● **Material supplied**
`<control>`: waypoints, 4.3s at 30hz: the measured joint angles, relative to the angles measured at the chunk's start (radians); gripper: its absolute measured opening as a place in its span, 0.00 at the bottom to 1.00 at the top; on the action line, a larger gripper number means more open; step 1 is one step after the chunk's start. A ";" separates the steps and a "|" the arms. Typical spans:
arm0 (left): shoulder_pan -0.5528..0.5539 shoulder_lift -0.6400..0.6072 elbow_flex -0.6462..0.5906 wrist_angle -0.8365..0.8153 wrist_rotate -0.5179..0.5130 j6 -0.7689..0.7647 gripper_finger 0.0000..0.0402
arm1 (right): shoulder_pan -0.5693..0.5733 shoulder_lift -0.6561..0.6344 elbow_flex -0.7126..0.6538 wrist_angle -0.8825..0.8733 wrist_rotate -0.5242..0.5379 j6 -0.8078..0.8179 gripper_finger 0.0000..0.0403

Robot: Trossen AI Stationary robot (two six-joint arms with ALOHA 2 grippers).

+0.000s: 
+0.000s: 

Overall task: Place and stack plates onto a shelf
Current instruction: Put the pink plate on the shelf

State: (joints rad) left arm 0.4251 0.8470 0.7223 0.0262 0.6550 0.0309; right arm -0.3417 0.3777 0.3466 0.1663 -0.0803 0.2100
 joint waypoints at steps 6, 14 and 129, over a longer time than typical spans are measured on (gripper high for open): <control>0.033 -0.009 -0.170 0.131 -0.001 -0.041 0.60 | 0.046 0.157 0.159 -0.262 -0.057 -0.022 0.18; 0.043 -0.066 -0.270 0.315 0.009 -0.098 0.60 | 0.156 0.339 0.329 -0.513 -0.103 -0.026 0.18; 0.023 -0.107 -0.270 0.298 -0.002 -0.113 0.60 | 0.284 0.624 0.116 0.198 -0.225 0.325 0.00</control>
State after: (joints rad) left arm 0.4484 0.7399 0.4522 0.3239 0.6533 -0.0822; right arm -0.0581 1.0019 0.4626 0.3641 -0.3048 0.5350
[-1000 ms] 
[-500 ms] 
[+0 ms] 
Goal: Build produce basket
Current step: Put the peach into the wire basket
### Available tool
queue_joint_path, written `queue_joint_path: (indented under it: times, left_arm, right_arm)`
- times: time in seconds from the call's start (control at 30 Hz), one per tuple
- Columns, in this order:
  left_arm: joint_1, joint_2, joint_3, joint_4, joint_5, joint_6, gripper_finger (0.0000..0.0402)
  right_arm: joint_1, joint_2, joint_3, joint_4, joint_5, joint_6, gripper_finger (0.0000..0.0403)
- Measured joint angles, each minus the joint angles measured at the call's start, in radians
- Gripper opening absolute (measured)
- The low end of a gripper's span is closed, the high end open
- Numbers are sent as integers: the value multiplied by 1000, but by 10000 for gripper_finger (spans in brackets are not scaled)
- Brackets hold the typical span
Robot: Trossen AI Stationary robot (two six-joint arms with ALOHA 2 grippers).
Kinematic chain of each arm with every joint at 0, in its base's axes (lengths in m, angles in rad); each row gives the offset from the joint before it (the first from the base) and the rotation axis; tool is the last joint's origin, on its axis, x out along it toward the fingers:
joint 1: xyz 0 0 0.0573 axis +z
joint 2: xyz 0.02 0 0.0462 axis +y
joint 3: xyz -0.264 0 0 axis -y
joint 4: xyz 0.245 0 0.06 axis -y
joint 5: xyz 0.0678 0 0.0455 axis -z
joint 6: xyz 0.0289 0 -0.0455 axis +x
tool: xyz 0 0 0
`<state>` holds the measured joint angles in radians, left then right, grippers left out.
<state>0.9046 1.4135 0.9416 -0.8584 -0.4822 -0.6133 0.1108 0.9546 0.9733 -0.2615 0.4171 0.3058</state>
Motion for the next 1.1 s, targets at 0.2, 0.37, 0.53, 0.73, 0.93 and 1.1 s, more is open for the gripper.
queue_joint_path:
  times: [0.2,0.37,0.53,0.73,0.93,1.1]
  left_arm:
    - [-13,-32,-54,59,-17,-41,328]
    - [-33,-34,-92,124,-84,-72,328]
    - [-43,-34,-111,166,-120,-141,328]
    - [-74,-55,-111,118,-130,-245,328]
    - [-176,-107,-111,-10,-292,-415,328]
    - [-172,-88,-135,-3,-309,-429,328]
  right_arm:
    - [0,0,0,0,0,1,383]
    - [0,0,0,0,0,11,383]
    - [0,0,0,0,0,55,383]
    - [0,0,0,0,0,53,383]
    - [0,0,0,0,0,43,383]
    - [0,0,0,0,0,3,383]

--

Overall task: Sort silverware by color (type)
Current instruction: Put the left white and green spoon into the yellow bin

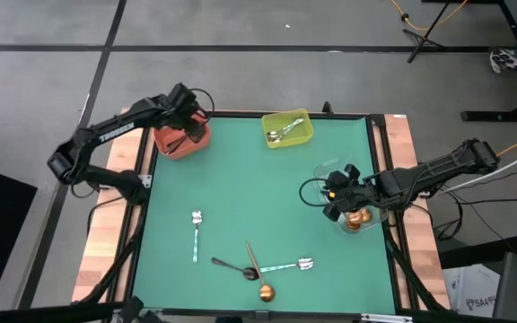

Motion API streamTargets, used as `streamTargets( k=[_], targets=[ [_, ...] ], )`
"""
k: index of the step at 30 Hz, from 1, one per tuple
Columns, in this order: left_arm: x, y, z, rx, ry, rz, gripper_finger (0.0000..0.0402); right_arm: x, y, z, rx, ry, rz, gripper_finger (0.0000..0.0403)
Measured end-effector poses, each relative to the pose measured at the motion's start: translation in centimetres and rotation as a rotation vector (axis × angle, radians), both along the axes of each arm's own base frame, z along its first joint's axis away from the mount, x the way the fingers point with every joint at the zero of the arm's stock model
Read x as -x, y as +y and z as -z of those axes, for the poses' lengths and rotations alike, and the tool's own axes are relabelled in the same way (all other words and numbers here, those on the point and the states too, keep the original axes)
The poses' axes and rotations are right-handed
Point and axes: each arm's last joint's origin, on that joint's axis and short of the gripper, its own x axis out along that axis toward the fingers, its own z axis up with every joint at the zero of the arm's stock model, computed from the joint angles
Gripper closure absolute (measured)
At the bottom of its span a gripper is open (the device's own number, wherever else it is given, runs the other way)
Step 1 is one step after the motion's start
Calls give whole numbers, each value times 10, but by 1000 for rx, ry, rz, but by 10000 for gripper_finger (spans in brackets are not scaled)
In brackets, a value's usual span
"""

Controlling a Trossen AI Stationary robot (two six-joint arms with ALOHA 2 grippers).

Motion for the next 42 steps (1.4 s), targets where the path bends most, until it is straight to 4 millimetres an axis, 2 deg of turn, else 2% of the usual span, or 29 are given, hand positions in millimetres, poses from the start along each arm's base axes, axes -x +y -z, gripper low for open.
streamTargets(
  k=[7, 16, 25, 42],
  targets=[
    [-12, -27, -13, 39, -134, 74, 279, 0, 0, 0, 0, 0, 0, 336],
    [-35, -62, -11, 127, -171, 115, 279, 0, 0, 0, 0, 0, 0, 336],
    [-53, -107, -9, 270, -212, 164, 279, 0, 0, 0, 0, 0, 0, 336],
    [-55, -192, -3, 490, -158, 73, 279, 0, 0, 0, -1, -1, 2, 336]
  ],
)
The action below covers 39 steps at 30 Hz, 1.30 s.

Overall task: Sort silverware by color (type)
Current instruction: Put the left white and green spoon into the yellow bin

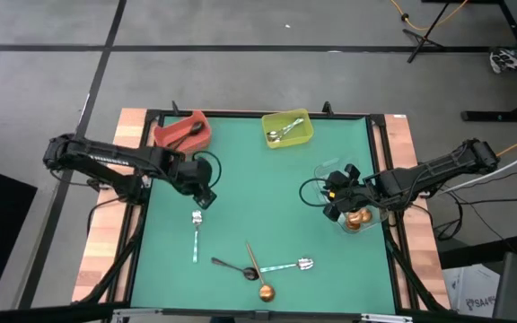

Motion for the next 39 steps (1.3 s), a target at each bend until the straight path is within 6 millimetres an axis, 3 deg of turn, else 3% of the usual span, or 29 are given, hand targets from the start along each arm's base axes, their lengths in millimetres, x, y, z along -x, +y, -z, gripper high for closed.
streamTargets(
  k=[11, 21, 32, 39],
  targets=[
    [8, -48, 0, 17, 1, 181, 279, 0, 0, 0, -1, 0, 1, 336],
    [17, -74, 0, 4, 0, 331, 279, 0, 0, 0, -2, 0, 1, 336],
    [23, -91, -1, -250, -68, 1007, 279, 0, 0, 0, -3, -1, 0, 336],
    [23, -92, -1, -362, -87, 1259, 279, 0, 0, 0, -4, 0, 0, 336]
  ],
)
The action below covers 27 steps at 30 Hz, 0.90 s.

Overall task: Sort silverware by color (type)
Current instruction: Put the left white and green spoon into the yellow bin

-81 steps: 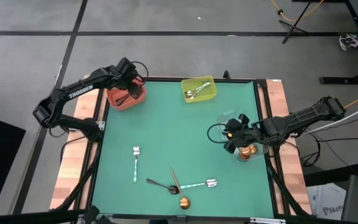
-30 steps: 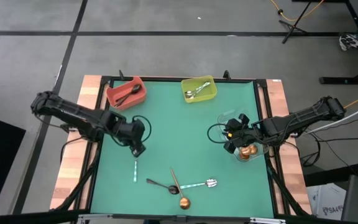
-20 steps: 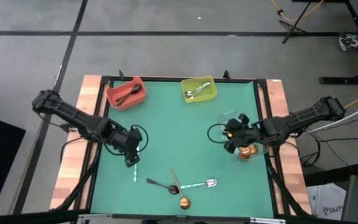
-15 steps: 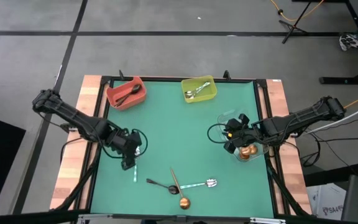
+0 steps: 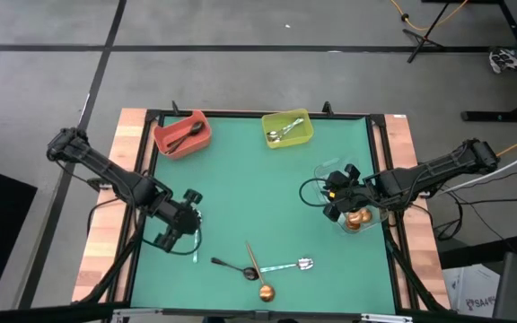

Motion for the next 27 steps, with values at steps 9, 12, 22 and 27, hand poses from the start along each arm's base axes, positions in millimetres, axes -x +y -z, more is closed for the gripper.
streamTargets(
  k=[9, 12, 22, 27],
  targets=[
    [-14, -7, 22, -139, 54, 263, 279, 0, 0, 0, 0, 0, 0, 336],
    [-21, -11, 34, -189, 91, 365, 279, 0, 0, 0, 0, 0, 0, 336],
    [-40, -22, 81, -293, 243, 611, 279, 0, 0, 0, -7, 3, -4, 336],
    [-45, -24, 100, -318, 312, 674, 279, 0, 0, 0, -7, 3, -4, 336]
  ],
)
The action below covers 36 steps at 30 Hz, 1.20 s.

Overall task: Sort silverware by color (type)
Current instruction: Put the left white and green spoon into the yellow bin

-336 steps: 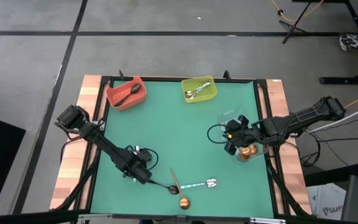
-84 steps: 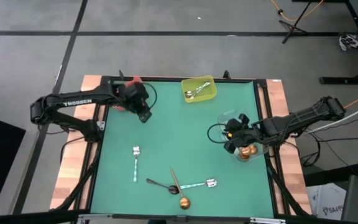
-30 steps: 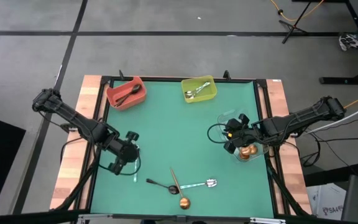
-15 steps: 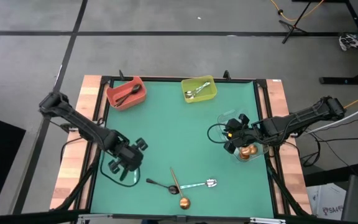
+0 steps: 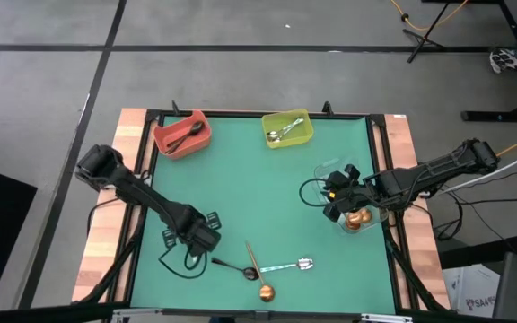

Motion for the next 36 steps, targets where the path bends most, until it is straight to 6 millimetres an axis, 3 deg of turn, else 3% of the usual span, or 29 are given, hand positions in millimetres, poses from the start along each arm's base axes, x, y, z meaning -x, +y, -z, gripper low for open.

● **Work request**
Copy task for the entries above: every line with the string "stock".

● **Reply to the task**
Measured end-effector poses, each relative to the pose measured at the motion's start: translation in centimetres and rotation as a rotation vector (axis × angle, radians), both along the axes of each arm's own base frame, z along its first joint's axis away from the mount, x the way the fingers point with every joint at the zero of the arm's stock model
Point and axes: each arm's last joint's origin, on that joint's axis and short of the gripper, its own x axis out along that axis toward the fingers, its own z axis up with every joint at the zero of the arm's stock model, computed from the joint angles

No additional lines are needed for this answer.